[THE RECORDS — start]
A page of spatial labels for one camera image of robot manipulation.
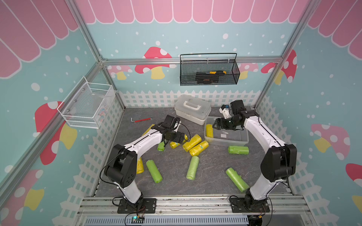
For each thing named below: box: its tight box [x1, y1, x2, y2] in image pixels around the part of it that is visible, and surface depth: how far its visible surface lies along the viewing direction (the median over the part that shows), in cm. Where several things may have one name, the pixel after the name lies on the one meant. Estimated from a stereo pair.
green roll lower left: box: [146, 159, 163, 184], surface depth 85 cm
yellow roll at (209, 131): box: [205, 123, 214, 138], surface depth 101 cm
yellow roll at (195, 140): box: [182, 134, 203, 153], surface depth 96 cm
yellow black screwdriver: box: [205, 70, 227, 75], surface depth 93 cm
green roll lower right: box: [225, 167, 250, 193], surface depth 83 cm
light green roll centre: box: [186, 155, 200, 181], surface depth 87 cm
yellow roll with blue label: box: [189, 140, 209, 157], surface depth 94 cm
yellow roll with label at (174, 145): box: [169, 141, 181, 150], surface depth 96 cm
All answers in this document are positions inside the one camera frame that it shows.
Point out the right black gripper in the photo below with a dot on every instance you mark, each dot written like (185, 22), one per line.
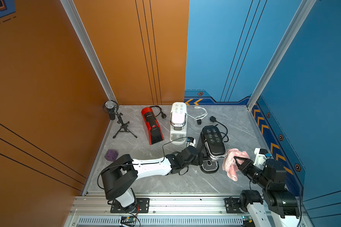
(245, 165)

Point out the red Nespresso coffee machine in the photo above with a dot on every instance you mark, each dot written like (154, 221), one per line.
(152, 127)

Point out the black coffee machine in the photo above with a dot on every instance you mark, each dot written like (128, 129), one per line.
(212, 147)

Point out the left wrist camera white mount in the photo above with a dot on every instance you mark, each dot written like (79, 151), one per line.
(190, 141)

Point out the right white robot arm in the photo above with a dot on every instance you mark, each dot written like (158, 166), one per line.
(260, 218)

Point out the white coffee machine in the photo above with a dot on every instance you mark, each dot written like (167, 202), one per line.
(178, 123)

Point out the black microphone on tripod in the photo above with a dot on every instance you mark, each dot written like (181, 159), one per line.
(111, 107)

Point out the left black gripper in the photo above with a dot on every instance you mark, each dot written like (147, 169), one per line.
(198, 159)

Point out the pink towel cloth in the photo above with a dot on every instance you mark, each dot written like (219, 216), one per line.
(229, 164)

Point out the purple block toy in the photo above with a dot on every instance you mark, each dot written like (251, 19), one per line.
(111, 155)

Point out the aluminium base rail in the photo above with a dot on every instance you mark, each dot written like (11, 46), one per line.
(172, 204)
[THE RECORDS — finish]
• WORK REQUEST
Scan the lines above, and whenever one holds the string "green", copy it.

• REPLY TO THE TASK
green roll lower left: box: [146, 159, 163, 184], surface depth 85 cm
green roll lower right: box: [225, 167, 250, 193], surface depth 83 cm
light green roll centre: box: [186, 155, 200, 181], surface depth 87 cm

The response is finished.